(Beginning of DATA BLOCK)

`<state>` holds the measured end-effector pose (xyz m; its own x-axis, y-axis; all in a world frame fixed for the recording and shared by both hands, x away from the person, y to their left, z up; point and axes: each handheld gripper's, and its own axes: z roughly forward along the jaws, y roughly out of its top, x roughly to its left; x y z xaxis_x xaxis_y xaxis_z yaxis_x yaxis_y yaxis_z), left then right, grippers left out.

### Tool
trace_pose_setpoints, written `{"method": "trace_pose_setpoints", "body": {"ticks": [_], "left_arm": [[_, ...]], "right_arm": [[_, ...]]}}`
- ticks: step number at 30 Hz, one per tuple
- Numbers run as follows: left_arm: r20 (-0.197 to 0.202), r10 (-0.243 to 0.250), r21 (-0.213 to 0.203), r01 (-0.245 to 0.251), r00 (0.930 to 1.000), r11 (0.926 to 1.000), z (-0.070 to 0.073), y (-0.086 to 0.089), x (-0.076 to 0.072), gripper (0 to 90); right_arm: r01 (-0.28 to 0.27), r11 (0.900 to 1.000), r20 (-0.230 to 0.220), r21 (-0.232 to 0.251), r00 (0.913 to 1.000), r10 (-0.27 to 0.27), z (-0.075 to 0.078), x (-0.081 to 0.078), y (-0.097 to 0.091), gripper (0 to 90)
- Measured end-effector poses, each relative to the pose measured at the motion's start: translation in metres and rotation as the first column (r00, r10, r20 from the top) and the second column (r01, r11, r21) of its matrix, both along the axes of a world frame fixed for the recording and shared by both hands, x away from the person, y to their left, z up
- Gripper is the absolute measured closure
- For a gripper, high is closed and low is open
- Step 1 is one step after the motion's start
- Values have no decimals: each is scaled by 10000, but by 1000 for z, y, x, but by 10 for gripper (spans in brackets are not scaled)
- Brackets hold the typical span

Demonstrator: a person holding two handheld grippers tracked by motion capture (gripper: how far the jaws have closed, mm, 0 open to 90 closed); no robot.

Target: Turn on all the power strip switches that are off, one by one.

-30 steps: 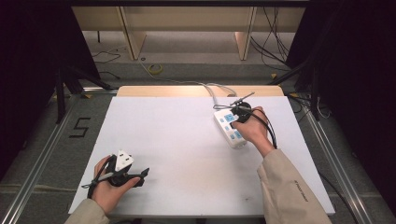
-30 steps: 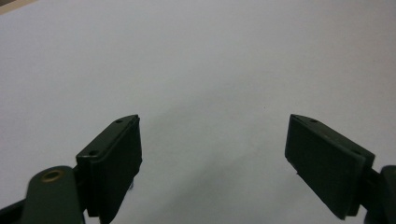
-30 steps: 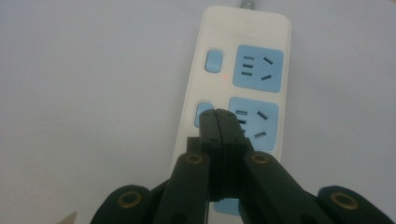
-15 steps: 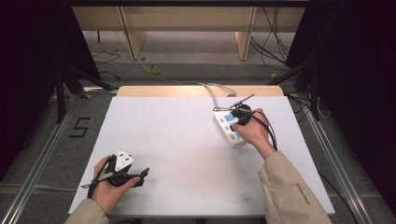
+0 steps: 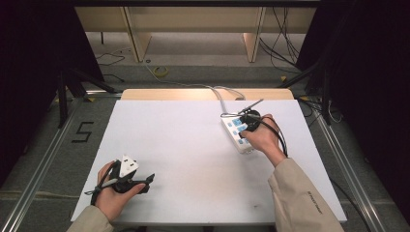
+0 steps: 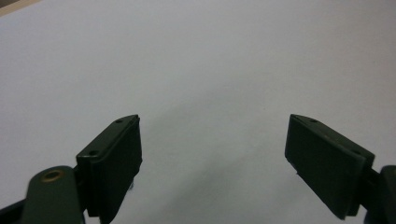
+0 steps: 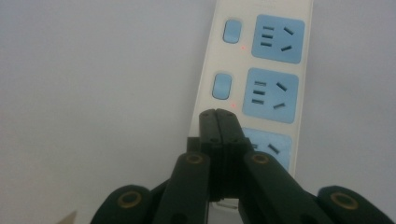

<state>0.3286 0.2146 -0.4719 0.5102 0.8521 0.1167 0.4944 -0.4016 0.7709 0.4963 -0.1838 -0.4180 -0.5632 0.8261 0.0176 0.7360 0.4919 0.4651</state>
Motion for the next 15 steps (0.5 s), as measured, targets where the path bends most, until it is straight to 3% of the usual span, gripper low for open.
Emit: {"method": "trace_pose_setpoints", "body": {"ticks": [15], "left_arm": [[-3,-1,8,1,10000,10000,0,0,0,186]], "right_arm": [[60,10000,-163,-48,9998,-61,-5,0,-1,900]]}}
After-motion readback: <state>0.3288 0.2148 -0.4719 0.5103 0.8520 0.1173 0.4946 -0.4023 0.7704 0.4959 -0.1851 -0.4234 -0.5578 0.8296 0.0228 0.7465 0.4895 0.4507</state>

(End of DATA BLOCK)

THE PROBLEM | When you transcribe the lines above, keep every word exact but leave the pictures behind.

REPLY TO THE TASK |
`<state>` holds the measured end-effector pose (xyz m; its own x-axis, y-axis; all in a world frame fixed for the recording and shared by both hands, x away from the person, y to their left, z up; point and axes: each handheld gripper's, and its own axes: z roughly forward along the jaws, y roughly out of its top, x roughly to its left; x y z xaxis_x xaxis_y xaxis_z yaxis_x yaxis_y yaxis_z), left then right, grippers left out.

### Tool
trace_pose_setpoints, written `{"method": "trace_pose_setpoints", "body": {"ticks": [_], "left_arm": [[_, ...]], "right_arm": [[_, ...]]}}`
- ticks: step number at 30 Hz, one per tuple
- Numbers run as follows: left_arm: r20 (-0.197 to 0.202), r10 (-0.243 to 0.250), r21 (-0.213 to 0.203), r01 (-0.245 to 0.251), r00 (0.930 to 1.000), r11 (0.926 to 1.000), z (-0.070 to 0.073), y (-0.086 to 0.089), x (-0.076 to 0.072), gripper (0 to 90); right_arm: r01 (-0.28 to 0.27), r11 (0.900 to 1.000), r20 (-0.230 to 0.220), r21 (-0.232 to 0.251), r00 (0.913 to 1.000), r10 (-0.27 to 0.27), z (-0.075 to 0.078), x (-0.081 to 0.078), y (-0.097 to 0.091), gripper (0 to 90)
- Measured end-effector poses, each relative to the pose measured at the motion's start: translation in metres and rotation as the first column (r00, r10, r20 from the top) and the second column (r01, r11, r21) of its matrix, both along the axes of a world frame fixed for the recording and shared by both hands, x away from the person, y to their left, z up
- Gripper is the absolute measured closure
- For a gripper, high is closed and low is open
- Step 1 is one step after the motion's start
- Values have no decimals: each is scaled by 10000, but by 1000 for z, y, x, but by 10 for gripper (spans in brackets are not scaled)
- Brackets hold the typical span

Demonstrator: a person holding two handheld grippers tracked by motion capture (gripper: how far the jaws have closed, mm, 0 open to 90 closed); no robot.

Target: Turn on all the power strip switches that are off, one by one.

-30 steps: 
-30 steps: 
-30 steps: 
-15 steps: 
+0 steps: 
+0 steps: 
+0 steps: 

<state>0.3286 0.2146 -0.4719 0.5102 0.8521 0.1167 0.4944 -0.4016 0.7709 0.4963 -0.1838 -0.4180 -0.5632 0.8261 0.0176 0.7360 0.4919 0.4651</state>
Motion for the next 15 steps (0.5 s), as measured, targets where the path bends most, until it is straight to 3% of the usual span, gripper low for open.
Emit: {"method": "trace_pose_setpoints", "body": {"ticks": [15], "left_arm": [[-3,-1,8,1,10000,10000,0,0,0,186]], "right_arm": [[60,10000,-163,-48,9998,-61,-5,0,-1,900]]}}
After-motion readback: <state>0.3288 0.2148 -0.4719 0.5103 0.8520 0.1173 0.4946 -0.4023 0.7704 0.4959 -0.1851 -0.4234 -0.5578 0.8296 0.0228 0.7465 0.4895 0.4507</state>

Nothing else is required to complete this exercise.